Printer Friendly Version

The Skaters

Beckmann's self-portrait reveals the artist's serious personality.



key idea
Max Beckmann's experiences with the brutality of war inspired his artwork.

As a German artist in the early 20th century, Beckmann's experiences with two world wars influenced his paintings. During World War I, Beckmann witnessed the brutality of war firsthand in his post as a medical orderly. Many of his artworks following the war contained scenes that were dark, violent and cynical.

By the time Beckmann painted The Skaters, his subjects had lightened a bit. They still contained elements of pessimism and mystery, as we can see in The Skaters. Even though the subject matter of ice-skaters is lighthearted, the dark lines and unusual configuration of the people create a puzzling scene.

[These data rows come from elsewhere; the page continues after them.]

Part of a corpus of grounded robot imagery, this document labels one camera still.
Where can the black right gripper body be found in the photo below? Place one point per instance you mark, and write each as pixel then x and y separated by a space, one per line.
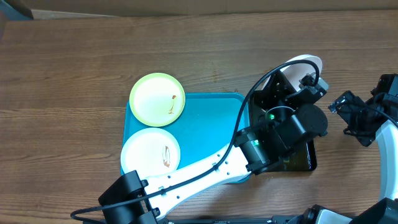
pixel 356 118

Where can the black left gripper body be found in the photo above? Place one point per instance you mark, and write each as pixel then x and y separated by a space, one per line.
pixel 274 112

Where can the pink-white plate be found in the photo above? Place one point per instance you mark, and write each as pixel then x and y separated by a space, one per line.
pixel 294 73

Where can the yellow-green plate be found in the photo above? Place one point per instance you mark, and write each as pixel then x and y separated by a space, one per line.
pixel 157 99

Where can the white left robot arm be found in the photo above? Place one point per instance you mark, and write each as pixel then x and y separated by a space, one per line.
pixel 288 124

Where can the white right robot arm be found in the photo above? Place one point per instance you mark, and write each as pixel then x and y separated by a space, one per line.
pixel 385 210

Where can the black water tray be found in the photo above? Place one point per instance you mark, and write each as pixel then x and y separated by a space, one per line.
pixel 301 158

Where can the teal plastic tray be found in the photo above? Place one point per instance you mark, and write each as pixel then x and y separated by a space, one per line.
pixel 205 125

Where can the white plate with ketchup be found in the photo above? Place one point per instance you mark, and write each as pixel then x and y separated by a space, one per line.
pixel 150 152

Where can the cardboard board at back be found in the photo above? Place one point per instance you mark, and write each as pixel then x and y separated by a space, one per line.
pixel 202 7

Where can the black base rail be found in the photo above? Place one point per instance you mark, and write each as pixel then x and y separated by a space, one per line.
pixel 277 219

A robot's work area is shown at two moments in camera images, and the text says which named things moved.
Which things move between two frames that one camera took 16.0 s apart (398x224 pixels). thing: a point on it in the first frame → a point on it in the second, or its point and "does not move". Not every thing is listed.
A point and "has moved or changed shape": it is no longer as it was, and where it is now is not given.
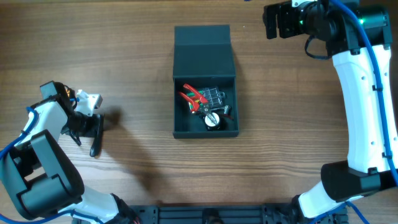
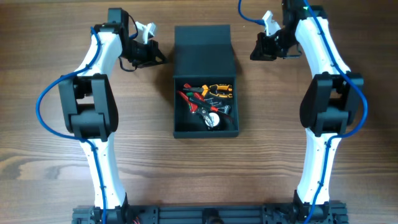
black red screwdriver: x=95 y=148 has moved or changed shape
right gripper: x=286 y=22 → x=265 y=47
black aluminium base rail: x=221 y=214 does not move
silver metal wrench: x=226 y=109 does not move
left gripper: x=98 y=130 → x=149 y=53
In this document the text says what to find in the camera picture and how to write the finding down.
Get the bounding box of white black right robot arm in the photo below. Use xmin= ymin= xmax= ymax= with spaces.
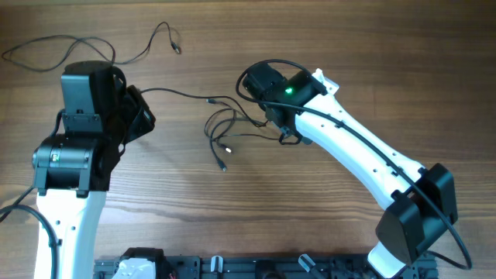
xmin=236 ymin=60 xmax=458 ymax=278

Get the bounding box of separated black cable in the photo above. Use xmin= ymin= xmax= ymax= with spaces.
xmin=1 ymin=21 xmax=182 ymax=74

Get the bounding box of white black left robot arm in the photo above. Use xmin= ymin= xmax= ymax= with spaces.
xmin=1 ymin=60 xmax=156 ymax=278

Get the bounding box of black cable bundle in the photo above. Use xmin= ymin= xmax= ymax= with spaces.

Beckmann enjoyed a prosperous career during the 1920s and early 1930s. His success provided him with the means to travel frequently. For the 1931/32 New Year's holiday, he vacationed in Garmisch, a popular German resort known for its wintertime activities. Undoubtedly, ice-skating was one of many activities he witnessed during the holiday, and the inspiration for this painting.

Beckmann's life changed dramatically during World War II. Hitler condemned Beckmann and other German modern artists for creating art that was not realistic, and penalized artists who did not work in the approved Nazi style. A short time later, Beckmann left Berlin and moved to Amsterdam. He never returned to Germany again.